Jan O. Baier: Auf den ersten Blick kann es widersprüchlich erscheinen, wenn unter den vielen Klagen zum „Recht auf Vergessenwerden“ die verschiedenen Instanzen denselben Fall ganz unterschiedlich beurteilen. Doch die vielen zu berücksichtigenden Interessen und Rechtsgüter können im Einzelfall dazu führen, dass auch kleine Veränderungen in der Gewichtung zu einem anderen Endergebnis führen. Generell lässt sich durchaus grob festhalten, dass Instanzgerichte (Landgerichte, Oberlandesgerichte) sich häufiger einem Verbot von Äußerungen gegenüber aufgeschlossener zeigen, während vor dem Bundesgerichtshof und dem Bundesverfassungsgericht tendenziell die Pressefreiheit stärker betont wird. Große Verlage wissen dies im Übrigen und schöpfen daher häufiger den Instanzenzug voll aus.

Wenn eine Zeitung oder ein Journal in einem Bericht einen Namen einer Person in einem negativen Zusammenhang nennt, kann der/die Betroffene dann auf eine Löschung oder Unkenntlichmachung des Namens bestehen?

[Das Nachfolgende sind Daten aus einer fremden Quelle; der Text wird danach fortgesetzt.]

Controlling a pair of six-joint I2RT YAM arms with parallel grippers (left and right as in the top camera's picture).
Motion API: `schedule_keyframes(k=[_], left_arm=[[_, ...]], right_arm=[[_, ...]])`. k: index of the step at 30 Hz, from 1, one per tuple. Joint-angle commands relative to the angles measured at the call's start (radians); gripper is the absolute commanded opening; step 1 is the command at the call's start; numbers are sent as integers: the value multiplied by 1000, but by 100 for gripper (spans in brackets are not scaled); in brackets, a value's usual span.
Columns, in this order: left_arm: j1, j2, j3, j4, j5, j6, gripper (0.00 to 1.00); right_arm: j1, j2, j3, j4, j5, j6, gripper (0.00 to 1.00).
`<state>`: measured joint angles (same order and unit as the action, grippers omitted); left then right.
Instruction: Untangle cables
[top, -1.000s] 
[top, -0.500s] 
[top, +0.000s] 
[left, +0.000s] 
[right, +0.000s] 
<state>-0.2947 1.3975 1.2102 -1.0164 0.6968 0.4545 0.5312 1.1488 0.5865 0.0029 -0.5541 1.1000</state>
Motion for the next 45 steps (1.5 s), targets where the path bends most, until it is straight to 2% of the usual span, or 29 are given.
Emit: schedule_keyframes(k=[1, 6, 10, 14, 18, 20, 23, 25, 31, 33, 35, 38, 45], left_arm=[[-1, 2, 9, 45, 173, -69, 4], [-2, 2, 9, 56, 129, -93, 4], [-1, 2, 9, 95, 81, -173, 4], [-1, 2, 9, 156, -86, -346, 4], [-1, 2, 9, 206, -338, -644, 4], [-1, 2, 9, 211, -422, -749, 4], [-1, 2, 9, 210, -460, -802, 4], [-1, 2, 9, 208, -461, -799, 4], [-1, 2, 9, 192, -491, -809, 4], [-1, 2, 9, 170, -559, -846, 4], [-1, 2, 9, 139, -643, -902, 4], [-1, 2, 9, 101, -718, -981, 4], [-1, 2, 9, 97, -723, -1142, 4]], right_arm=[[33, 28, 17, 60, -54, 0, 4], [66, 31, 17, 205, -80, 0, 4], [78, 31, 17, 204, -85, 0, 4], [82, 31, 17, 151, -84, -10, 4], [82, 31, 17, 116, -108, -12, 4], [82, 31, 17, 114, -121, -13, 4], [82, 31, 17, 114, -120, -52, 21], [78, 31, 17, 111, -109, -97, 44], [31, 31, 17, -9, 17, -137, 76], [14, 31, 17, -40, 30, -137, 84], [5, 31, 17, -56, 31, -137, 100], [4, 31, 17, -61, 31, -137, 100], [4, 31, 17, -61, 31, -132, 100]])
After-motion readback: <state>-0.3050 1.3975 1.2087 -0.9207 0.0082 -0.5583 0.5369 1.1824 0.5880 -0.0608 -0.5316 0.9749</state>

Jan O. Baier: Auch hier gilt: Eine pauschale Aussage lässt sich nicht treffen. Für die sogenannte Verdachtsberichterstattung gibt es allerdings einige Kriterien, die erfüllt sein müssen, damit die namentliche Berichterstattung über konkrete verdächtige Personen erlaubt ist. In Bezug auf die Tat und die Identität der Person muss demnach ein Informationsinteresse der Öffentlichkeit bestehen und der Verdacht darf nicht unbegründet sein, sondern es muss ein Mindestmaß an Beweistatsachen vorliegen. Darüber hinaus muss der Berichterstattung eine sorgfältige Recherche sowie die Möglichkeit zur Stellungnahme des Betroffenen vorausgegangen sein. Schließlich sollte es sich um eine wahrheitsgemäße Berichterstattung handeln, in der der Betroffene nicht vorverurteilt wird. Kommt man zum Ergebnis, dass die Interessen der betroffenen Person überwiegen, kann diese ihre Rechte auch gerichtlich durchsetzen und eine Löschung bzw. Unkenntlichmachung des Namens erwirken. In diesem Fall umfasst die Löschung im Übrigen auch die Auffindbarkeit des jeweiligen Artikels in Suchmaschinen. Der Verlag, der den Beitrag veröffentlich hat, muss dafür Sorge tragen, dass der Artikel mit namentlicher Nennung der betroffenen Person auch aus den Suchergebnissen verschwindet.

Herr Baier, vielen Dank für das Gespräch.